◆ Task instructions: Scan the material and copy out each line where the word "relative" occurs.

◆ Data listing:
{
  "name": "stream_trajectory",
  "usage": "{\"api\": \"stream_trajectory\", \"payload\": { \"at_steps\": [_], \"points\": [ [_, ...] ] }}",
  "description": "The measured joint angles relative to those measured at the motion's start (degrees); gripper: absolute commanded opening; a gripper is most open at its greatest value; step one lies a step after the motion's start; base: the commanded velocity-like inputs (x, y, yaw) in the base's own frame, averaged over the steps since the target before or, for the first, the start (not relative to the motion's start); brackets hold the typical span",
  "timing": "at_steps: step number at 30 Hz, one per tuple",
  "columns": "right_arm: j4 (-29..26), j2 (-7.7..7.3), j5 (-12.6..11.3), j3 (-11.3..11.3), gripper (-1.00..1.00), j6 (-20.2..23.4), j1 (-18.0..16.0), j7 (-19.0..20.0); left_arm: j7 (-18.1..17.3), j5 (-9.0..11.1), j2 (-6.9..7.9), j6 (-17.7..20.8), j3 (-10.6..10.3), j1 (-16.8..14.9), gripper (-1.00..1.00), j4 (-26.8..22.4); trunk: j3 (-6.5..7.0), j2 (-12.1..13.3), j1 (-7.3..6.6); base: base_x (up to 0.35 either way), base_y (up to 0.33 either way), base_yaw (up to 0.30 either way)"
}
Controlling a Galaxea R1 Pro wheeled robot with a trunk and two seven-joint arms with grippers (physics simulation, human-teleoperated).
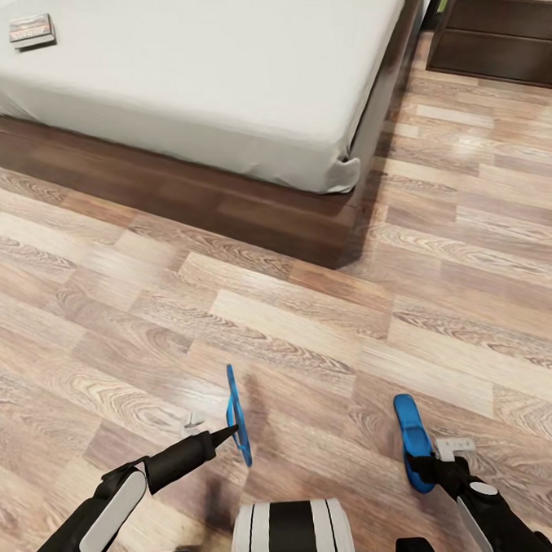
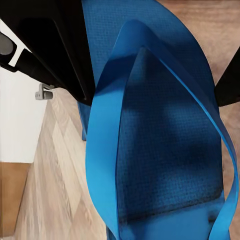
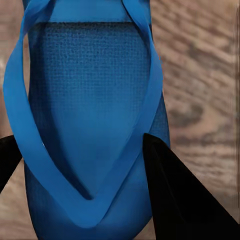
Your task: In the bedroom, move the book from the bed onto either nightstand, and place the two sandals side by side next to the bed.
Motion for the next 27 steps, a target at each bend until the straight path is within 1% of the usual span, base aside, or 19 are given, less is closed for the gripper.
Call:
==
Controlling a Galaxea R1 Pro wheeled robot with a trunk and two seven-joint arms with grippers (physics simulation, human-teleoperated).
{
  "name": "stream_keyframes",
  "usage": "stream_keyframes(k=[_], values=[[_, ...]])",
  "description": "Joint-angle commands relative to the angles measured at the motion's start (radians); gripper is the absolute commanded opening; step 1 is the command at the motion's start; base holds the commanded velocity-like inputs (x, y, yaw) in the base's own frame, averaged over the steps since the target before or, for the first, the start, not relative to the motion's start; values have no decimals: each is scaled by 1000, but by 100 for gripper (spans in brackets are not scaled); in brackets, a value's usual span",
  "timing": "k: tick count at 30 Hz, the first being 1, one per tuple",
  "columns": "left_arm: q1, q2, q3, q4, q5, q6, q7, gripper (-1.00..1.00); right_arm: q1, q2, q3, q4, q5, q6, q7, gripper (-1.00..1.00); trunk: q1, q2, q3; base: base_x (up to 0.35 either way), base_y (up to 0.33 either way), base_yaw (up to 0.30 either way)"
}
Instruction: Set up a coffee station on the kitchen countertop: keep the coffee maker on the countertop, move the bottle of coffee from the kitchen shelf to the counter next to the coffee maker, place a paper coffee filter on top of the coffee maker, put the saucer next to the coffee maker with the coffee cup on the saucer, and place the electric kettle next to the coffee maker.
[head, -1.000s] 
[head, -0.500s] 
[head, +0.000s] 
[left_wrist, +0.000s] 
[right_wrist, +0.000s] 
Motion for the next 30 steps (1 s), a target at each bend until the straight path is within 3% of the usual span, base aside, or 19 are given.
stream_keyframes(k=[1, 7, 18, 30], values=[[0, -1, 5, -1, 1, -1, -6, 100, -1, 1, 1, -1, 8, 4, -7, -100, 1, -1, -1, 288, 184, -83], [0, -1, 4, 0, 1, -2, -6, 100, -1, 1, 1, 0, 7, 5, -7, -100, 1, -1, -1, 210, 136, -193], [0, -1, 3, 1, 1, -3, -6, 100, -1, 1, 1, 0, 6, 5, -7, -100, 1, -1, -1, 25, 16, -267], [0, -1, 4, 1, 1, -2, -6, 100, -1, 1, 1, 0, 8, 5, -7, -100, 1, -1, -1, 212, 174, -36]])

◆ Solution:
  "description": "The measured joint angles relative to those measured at the motion's start (degrees); gripper: absolute commanded opening; a gripper is most open at its greatest value; step one lies a step after the motion's start; base: the commanded velocity-like inputs (x, y, yaw) in the base's own frame, averaged over the steps since the target before or, for the first, the start (not relative to the motion's start); brackets hold the typical span",
  "description": "Joint-angle commands relative to the angles measured at the motion's start (radians); gripper is the absolute commanded opening; step 1 is the command at the motion's start; base holds the commanded velocity-like inputs (x, y, yaw) in the base's own frame, averaged over the steps since the target before or, for the first, the start, not relative to the motion's start; values have no decimals: each is scaled by 1000, but by 100 for gripper (spans in brackets are not scaled); in brackets, a value's usual span",

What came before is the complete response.